Repeat precisely the span of lines below that opens with the line containing "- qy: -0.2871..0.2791" and closes with the line containing "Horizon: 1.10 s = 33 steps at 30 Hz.", both included.

§ **Data section**:
-*-*-

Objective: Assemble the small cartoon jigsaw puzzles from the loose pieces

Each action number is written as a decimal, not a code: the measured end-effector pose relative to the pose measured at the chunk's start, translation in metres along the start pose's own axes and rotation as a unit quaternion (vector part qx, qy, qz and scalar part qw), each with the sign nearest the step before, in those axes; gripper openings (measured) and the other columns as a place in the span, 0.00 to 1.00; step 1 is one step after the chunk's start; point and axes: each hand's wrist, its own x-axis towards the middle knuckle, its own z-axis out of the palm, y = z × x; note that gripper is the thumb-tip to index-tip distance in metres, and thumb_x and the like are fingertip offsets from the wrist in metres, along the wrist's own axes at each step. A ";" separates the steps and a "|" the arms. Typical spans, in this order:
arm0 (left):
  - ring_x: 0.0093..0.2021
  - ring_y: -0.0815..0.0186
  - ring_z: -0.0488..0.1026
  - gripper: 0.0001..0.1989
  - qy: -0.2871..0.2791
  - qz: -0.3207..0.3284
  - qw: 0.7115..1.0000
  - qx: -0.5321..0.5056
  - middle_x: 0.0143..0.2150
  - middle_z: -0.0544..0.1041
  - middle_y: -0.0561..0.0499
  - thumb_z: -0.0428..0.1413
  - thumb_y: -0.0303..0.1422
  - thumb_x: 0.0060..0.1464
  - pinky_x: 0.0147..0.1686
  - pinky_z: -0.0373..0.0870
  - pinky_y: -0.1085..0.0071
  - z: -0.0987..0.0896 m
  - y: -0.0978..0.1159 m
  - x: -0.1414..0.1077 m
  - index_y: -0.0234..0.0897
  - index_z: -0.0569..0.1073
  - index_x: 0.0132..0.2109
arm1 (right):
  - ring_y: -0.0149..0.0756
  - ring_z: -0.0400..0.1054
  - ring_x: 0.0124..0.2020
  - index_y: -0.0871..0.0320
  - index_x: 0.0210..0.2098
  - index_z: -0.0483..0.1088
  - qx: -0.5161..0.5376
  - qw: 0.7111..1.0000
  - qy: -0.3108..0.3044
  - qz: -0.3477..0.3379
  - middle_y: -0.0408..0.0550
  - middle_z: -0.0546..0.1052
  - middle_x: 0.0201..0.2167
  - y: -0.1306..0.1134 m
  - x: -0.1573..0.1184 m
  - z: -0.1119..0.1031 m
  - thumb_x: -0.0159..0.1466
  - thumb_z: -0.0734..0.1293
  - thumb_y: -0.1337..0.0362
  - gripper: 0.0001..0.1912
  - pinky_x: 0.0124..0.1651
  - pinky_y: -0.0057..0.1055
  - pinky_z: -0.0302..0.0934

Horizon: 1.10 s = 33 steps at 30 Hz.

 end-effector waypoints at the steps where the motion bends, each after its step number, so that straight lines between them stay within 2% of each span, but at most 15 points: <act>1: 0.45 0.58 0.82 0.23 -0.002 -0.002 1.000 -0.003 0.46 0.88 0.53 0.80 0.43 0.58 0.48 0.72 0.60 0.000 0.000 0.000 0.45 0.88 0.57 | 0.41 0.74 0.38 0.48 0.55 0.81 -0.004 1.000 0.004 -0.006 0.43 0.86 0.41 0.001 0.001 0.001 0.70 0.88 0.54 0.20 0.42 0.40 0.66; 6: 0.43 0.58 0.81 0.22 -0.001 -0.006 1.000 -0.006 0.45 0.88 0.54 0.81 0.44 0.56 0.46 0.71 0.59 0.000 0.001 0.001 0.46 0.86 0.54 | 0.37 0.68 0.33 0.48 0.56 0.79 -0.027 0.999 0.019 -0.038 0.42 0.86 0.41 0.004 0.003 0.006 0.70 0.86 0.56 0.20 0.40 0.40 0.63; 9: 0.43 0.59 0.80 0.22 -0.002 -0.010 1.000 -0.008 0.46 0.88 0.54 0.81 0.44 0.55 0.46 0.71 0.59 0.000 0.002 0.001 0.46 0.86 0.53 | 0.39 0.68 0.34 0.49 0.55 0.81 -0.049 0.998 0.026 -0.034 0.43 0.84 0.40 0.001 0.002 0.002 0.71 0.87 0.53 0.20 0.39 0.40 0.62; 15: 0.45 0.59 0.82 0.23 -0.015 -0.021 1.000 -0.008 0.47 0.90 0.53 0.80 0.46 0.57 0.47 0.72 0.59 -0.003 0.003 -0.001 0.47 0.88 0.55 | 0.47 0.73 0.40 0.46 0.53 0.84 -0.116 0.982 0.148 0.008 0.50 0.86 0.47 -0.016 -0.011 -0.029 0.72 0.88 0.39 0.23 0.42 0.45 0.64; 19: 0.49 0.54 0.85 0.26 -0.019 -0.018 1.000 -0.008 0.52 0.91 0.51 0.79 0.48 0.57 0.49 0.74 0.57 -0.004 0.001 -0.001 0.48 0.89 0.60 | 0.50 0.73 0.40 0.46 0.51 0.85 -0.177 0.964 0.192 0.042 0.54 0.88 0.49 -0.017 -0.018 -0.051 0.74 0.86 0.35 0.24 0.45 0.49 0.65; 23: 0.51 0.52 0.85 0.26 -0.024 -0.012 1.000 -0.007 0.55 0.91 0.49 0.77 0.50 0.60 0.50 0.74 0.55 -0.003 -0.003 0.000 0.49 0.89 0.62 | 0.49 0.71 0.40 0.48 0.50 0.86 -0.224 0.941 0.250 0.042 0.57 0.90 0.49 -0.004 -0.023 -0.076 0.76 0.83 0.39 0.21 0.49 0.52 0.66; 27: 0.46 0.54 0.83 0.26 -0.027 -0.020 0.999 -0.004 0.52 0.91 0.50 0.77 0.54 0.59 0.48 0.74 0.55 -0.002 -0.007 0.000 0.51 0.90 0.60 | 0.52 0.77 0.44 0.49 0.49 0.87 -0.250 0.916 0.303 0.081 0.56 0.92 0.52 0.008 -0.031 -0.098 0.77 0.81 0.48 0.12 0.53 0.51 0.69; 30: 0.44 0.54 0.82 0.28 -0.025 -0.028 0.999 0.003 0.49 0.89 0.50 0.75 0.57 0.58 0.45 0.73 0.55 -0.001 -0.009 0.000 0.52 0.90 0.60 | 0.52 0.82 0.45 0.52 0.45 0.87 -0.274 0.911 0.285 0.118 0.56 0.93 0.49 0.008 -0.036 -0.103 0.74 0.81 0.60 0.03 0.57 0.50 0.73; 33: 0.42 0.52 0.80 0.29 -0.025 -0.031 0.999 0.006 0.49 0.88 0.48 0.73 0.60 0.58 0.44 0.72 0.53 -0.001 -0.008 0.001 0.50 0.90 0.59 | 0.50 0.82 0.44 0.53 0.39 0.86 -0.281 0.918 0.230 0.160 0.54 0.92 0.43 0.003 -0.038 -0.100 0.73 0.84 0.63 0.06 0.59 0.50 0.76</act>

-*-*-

§ **Solution**:
  - qy: -0.2871..0.2791
  - qz: -0.3207..0.3284
  - qw: 0.7115..1.0000
  - qx: -0.5321..0.5056
  - middle_x: 0.0143..0.2150
  - middle_z: -0.0544..0.1041
  - middle_y: -0.0561..0.0499
  - thumb_z: -0.0428..0.1413
  - thumb_y: -0.0303..0.1422
  - thumb_x: 0.0060..0.1464
  - pinky_x: 0.0147..0.1686
  - pinky_z: -0.0373..0.0870
  - pinky_y: -0.1085..0.0071
  - z: -0.0987..0.0896 m
  - y: -0.0978..0.1159 m
  - x: -0.1414..0.1077 m
  - index_y: -0.0234..0.0897
  - index_z: -0.0569..0.1073
  - index_x: 0.0132..0.2109
arm1 (right):
  - ring_y: -0.0149..0.0756
  - ring_z: -0.0400..0.1054
  - ring_x: 0.0124..0.2020
  - index_y: -0.0871..0.0320
  - index_x: 0.0210..0.2098
  - index_z: -0.0483..0.1088
  - qx: -0.5161..0.5376
  - qw: 0.7111..1.0000
  - qy: -0.3108..0.3044
  - qz: -0.3477..0.3379
  - middle_y: -0.0408..0.0550
  - middle_z: -0.0546..0.1052
  - middle_x: 0.0201..0.2167
  - y: -0.1306..0.1134 m
  - x: -0.1573..0.1184 m
  - z: -0.1119..0.1031 m
  - thumb_x: -0.0159..0.1466
  - thumb_z: -0.0734..0.1293
  - thumb_y: -0.1337..0.0362
  - gripper: 0.0001..0.1912
  - pinky_x: 0.0124..0.1651
  - pinky_y: -0.0057..0.1055
  - pinky_z: -0.0302..0.0934

Horizon: 1.10 s = 33 steps at 30 Hz.

Nothing else belongs in this answer.